The stand-off also means uncertainty will linger over RA's capacity to survive the worldwide shutdown of professional and community sport. The organisation spends about $24 million on player salaries through the Super Rugby funding agreement, plus another $16 million a year on other "player payments and RUPA costs".
It will be impossible for Castle and McLean to give any assurances as to the effectiveness of planned cost-cutting when $40 million - or 40 per cent - of the business's annual operating expenditure has still not been addressed.
Player salaries are the largest components of RA's cost base.

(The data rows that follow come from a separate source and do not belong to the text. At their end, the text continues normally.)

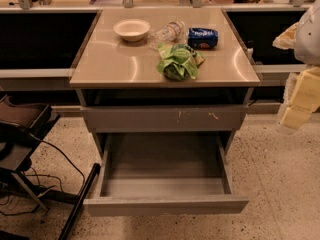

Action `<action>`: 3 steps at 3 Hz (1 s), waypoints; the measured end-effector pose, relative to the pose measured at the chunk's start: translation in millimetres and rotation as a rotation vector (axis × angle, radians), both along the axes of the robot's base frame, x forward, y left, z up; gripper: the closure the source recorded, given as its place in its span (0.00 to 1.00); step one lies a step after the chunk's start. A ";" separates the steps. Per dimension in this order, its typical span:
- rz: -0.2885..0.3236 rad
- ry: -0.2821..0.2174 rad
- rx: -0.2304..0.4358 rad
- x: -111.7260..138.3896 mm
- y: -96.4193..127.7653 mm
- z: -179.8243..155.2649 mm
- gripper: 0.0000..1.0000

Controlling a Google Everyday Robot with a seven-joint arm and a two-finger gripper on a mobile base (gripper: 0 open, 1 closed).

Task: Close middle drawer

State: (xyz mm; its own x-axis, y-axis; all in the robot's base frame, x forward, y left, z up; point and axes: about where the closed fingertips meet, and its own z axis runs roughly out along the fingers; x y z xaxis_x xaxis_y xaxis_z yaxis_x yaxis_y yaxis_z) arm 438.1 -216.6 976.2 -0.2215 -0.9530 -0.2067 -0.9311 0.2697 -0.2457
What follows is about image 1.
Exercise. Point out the green chip bag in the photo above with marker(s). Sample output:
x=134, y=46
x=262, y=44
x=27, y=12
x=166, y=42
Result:
x=179, y=62

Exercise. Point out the clear plastic water bottle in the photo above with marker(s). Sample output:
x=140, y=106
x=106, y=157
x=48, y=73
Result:
x=168, y=33

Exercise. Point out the white bowl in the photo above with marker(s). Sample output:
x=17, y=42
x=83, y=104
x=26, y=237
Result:
x=132, y=30

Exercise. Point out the grey cabinet with steel top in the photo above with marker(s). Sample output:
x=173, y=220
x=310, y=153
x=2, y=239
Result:
x=112, y=72

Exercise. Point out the black bar on floor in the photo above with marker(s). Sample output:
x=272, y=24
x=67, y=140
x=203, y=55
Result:
x=79, y=202

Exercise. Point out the grey top drawer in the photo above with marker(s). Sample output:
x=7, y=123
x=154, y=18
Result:
x=116, y=119

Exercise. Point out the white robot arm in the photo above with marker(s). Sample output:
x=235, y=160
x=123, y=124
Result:
x=304, y=38

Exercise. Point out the blue soda can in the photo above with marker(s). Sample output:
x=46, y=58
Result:
x=202, y=38

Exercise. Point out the grey drawer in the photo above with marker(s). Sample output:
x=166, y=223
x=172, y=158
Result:
x=116, y=119
x=164, y=174

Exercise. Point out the yellow foam-covered gripper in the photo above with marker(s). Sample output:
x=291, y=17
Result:
x=308, y=40

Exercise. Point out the black cart with tray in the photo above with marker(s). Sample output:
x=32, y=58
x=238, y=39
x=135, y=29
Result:
x=22, y=128

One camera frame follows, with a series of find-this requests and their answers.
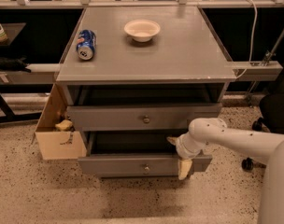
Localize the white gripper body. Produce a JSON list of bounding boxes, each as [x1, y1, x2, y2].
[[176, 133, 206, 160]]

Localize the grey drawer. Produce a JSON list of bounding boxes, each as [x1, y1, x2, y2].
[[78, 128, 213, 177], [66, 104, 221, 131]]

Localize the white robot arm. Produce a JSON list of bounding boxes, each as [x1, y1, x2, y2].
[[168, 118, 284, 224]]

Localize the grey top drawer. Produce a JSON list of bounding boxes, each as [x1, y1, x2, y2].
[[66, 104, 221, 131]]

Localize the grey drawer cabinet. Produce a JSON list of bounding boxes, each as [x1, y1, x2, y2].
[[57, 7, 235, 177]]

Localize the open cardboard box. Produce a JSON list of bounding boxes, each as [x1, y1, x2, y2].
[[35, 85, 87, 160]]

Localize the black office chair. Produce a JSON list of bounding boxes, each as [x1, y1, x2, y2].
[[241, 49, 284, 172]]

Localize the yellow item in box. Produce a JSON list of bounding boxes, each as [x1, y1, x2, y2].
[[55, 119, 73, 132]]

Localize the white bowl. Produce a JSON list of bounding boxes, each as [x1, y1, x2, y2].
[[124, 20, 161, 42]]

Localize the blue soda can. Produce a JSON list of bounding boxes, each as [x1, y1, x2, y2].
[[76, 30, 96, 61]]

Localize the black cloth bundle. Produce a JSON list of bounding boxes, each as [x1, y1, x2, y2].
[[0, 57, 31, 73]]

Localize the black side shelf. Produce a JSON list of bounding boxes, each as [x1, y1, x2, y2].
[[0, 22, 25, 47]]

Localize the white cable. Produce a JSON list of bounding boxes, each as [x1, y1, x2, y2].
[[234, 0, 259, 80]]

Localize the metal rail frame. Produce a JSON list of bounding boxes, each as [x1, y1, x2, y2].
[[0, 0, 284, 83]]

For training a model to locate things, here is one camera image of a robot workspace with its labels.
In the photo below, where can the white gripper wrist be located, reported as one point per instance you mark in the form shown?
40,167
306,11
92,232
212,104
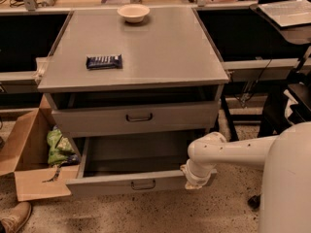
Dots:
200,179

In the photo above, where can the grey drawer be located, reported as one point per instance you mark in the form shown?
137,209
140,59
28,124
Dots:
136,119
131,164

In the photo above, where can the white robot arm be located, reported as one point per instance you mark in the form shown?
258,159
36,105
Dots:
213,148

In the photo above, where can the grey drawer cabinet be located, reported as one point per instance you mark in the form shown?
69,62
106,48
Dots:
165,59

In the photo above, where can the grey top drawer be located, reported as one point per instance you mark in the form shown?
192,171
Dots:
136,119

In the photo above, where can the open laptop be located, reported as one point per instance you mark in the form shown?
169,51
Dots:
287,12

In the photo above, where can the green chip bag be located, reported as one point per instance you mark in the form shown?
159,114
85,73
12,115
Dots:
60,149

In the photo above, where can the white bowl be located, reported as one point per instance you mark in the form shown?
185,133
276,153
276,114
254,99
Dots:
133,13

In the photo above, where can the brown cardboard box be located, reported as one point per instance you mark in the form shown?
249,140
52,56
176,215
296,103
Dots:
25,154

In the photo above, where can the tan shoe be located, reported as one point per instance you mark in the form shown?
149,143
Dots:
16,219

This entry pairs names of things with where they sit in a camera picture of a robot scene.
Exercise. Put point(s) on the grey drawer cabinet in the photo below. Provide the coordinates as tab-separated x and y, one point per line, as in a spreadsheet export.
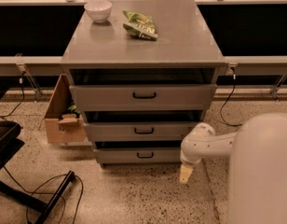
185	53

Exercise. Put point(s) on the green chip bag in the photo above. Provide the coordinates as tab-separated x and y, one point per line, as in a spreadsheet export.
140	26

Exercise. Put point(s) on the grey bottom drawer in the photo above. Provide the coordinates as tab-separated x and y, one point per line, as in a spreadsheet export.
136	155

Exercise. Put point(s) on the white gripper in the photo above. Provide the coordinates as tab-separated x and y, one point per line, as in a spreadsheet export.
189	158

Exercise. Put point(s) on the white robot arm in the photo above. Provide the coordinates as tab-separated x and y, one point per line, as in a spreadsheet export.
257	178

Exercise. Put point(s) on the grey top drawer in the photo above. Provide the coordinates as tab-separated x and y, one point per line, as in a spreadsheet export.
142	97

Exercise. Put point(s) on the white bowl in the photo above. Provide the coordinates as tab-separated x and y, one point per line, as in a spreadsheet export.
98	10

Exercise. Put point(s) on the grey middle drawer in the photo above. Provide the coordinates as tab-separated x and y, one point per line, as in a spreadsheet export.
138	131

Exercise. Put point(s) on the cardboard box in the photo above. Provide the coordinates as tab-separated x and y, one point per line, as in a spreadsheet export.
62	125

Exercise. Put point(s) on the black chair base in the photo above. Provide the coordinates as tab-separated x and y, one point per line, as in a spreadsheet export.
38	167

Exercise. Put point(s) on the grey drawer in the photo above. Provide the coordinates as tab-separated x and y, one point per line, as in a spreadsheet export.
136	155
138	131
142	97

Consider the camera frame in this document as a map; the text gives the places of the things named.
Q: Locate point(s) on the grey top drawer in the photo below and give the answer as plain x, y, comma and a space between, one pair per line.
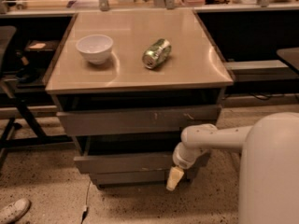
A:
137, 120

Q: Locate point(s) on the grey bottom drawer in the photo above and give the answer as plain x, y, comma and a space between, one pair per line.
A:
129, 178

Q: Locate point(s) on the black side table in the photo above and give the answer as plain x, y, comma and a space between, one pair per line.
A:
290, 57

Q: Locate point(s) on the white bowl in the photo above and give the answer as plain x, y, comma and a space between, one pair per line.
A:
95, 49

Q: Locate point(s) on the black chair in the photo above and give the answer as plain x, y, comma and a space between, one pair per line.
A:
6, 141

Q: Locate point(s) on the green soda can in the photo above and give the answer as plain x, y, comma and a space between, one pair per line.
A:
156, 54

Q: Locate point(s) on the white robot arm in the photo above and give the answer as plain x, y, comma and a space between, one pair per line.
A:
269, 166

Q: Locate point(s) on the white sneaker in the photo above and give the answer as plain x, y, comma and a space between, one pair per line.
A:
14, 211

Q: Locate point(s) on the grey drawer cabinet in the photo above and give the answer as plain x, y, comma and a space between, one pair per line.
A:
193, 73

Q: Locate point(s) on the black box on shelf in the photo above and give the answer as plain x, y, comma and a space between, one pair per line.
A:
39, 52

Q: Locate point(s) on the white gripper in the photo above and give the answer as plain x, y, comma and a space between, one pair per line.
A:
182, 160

With them up in the air there, potentially for another week, there be little comfort in Castle's master plan.
Adding further heat to Monday's AGM will be the news that RA has not lodged its 2019 financial results with the corporate regulator after failing to get sign-off from auditors KPMG.
The news reverberated around the game on Sunday, with McLean telling Super Rugby chairs the organisation needed more time to attest to its solvency, given the unfolding circumstances.
In any audited financial report there is a clause covering "events subsequent to reporting date". In RA's case, the 2018 clause read: "In the interval between the end of the financial year [Dec 31 2019] and the date of this report [April 2020), no item, transaction or event of a material and unusual event or nature has arisen ... to affect significantly the operations of the company, the results of those operations, or the state of affairs of the company in future financial years."
This was clearly a clause that might have prevented the completion of KPMG's audit of RA's finances last year.
A spokesman said unaudited financials would be presented at the AGM, but no report would be lodged with the Australian Securities and Investments Commission.
Nevertheless, RUPA and some of the Super Rugby chairs were incredulous that no financial information had been shared ahead of the meeting, particularly given the enormity of the problem facing the game.
It also gave rise to speculation Castle and McLean were set to dial into a hostile virtual environment with RA's members and stakeholders.
In addition to the delay on player salary cuts, there is no word yet on how much global governing body World Rugby will be able to lend a hand, if at all.
World Rugby has formed a working group of the top national chief executives, the international players' union, International Rugby Players and its own Executive Committee, to look into a lending program for the major unions.
With all the tier one nations apart from England and France considered to be in extremely vulnerable positions, any financial assistance from World Rugby is not likely to be substantial enough to be considered the decisive factor in RA's predicament.
But every bit helps, particularly when government assistance in the form of a sports-wide assistance package appears to be months off, if one comes at all.
With RA only able to cut its office, staff, administrative and marketing costs, it appears there will be no clear plan to articulate at Monday's meeting.
Also on Sunday, Sydney University rugby and NSW Health confirmed the coronavirus outbreak traced back to the Australian Club Championship match on March 14 had been confined to two cases.
"Today marks the 15th day after the [Championship], when players and supporters came in close contact with a member of our playing group, 24 hours prior to him becoming symptomatic with what was later confirmed to be COVID-19," the club said on Sunday.
"SUFC wishes to advise our community that approximately 140 players, volunteers, supporters and staff were advised by NSW Health to self-quarantine, with only one person subsequently testing positive. We are pleased to announce both players are now at full health."